╭──

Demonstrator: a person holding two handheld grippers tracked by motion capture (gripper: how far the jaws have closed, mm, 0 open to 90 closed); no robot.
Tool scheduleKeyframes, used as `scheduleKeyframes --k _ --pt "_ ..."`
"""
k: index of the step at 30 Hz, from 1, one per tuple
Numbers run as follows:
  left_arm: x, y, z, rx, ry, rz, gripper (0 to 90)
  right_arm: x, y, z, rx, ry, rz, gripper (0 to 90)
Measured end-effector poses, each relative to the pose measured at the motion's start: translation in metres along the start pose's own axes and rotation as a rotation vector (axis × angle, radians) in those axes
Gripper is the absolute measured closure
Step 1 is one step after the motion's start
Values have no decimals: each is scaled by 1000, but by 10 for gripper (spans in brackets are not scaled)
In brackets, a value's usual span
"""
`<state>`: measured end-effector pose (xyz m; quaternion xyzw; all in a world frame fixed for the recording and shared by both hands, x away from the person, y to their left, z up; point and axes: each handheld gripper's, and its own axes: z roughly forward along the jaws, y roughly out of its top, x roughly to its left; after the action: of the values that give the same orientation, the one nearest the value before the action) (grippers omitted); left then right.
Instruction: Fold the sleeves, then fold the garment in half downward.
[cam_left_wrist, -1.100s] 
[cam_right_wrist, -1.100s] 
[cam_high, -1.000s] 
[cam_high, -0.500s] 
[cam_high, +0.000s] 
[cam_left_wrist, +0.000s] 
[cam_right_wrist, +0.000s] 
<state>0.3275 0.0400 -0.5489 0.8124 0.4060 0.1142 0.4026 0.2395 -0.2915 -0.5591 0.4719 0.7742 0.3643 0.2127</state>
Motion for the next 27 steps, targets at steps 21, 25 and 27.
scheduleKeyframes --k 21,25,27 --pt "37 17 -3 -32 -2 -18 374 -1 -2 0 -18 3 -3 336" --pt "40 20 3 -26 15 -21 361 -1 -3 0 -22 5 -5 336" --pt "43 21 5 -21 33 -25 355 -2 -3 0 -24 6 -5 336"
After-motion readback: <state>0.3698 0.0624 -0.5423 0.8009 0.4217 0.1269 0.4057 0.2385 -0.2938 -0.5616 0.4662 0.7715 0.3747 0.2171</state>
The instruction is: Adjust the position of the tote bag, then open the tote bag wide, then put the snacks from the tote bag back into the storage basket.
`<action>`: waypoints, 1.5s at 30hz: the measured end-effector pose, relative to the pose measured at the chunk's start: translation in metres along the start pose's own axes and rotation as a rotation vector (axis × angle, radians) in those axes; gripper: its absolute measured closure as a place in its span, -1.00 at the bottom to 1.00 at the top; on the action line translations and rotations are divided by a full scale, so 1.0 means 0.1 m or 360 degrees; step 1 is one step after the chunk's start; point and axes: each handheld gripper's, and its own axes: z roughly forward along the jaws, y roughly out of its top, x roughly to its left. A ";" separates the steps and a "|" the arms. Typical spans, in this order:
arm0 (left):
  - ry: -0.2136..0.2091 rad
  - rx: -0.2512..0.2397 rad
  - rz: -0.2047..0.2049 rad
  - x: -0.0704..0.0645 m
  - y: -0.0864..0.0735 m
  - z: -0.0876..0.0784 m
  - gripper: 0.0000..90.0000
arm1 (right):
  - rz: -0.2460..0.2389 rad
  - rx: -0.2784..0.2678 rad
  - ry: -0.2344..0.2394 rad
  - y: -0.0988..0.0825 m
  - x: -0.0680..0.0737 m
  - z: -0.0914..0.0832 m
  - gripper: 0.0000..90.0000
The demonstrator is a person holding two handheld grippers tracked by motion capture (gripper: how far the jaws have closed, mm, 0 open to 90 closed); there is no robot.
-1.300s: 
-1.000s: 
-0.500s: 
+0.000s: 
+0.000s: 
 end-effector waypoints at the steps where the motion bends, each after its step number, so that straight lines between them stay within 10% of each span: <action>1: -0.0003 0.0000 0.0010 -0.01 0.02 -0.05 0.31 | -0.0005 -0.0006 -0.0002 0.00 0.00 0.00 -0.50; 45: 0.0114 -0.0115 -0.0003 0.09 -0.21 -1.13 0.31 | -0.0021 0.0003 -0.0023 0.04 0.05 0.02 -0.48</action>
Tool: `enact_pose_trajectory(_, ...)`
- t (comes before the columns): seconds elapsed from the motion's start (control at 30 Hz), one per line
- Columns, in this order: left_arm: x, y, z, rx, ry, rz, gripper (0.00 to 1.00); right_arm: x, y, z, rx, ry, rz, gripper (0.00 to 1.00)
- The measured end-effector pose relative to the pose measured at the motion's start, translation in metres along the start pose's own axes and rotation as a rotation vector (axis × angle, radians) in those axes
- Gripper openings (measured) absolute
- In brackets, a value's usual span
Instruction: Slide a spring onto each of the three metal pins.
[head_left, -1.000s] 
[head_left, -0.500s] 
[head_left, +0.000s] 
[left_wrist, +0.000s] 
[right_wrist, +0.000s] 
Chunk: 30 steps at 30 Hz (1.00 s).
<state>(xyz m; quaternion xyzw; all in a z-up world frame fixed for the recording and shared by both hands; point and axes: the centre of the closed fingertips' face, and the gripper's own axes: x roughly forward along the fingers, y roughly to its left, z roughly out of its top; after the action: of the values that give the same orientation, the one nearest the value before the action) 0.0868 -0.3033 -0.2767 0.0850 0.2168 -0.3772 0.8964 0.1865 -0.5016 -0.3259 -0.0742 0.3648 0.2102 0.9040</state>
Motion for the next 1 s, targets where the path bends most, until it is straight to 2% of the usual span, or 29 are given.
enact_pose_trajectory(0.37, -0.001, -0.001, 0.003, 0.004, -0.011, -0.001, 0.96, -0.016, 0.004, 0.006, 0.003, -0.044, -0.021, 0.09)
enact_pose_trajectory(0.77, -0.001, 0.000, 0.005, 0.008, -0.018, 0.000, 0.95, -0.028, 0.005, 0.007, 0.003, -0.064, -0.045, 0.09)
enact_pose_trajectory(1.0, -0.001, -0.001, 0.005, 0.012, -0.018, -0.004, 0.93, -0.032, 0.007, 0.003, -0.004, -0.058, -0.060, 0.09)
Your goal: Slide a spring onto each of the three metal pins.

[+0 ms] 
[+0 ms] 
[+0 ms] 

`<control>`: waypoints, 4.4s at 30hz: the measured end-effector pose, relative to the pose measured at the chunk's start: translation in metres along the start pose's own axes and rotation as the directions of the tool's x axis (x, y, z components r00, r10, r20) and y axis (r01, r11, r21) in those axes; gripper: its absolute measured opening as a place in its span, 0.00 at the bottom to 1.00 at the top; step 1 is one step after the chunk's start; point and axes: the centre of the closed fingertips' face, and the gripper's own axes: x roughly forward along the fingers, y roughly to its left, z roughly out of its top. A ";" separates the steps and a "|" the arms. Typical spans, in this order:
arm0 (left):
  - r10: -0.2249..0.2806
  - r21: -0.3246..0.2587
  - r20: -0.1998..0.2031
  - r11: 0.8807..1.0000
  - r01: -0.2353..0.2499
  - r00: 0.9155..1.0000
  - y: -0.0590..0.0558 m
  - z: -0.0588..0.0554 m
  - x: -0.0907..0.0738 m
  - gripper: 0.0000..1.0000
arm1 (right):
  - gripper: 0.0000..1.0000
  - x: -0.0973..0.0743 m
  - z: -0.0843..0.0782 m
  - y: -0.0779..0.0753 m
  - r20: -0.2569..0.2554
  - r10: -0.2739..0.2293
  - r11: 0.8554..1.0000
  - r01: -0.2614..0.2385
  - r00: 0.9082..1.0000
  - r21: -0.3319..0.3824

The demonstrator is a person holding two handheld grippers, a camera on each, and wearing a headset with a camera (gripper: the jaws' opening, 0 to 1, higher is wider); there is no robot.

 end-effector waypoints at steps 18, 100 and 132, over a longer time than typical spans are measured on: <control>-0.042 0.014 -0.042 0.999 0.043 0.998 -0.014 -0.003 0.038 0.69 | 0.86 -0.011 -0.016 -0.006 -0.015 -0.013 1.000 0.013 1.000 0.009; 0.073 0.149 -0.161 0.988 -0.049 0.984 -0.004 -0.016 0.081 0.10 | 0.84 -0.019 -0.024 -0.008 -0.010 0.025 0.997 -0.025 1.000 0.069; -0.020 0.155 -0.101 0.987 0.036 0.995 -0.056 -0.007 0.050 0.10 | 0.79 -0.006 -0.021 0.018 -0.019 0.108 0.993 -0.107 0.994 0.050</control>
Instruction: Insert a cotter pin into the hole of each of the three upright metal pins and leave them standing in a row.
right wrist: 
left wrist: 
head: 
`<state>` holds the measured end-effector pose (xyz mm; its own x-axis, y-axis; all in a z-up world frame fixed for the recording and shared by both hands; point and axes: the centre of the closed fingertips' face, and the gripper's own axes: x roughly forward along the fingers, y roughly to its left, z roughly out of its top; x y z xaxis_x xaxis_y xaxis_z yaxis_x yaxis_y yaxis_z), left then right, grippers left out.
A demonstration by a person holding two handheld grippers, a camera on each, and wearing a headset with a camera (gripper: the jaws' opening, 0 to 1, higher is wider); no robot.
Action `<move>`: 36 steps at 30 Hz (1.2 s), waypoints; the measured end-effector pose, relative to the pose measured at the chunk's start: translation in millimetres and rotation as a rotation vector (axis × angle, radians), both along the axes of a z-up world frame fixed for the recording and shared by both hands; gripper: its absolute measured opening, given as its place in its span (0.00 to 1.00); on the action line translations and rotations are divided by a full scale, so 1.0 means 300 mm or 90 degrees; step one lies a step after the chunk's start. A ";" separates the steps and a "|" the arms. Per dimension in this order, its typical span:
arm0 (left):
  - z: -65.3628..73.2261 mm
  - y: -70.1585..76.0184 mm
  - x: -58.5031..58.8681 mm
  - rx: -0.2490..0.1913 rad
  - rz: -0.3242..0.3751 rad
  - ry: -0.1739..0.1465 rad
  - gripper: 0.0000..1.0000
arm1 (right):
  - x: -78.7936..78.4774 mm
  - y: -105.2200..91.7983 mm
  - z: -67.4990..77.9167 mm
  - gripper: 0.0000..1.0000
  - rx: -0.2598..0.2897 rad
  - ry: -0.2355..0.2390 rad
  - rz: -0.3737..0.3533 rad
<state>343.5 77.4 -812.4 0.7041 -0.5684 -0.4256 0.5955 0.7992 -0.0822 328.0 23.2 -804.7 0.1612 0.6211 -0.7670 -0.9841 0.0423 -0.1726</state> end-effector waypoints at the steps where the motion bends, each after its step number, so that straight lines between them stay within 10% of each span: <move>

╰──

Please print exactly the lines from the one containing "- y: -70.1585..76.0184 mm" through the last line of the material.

  - y: -70.1585..76.0184 mm
  - x: -58.5031..58.8681 mm
  - rx: -0.2490..0.1913 rad
  - rz: -0.3242..0.3751 rad
  - ry: -0.1739..0.1465 rad
  - gripper: 0.0000..1.0000
arm1 (right):
  - x: -78.7936..78.4774 mm
  - y: -105.2200..91.7983 mm
  - z: -67.4990..77.9167 mm
  - gripper: 0.0000..1.0000
  - rx: -0.2598..0.2897 rad
  - ry: -0.2355..0.2390 rad
  - rz: -0.3737..0.3533 rad
<state>343.5 77.4 -812.4 0.7041 -0.5684 -0.4256 0.5955 0.7992 -0.0822 328.0 23.2 -804.7 0.1612 0.6211 -0.7670 -0.9841 0.0423 -0.1726</state> end-effector waypoints at the steps where the motion bends, each after its step number, so that straight lines between them stay within 10% of each span: <move>

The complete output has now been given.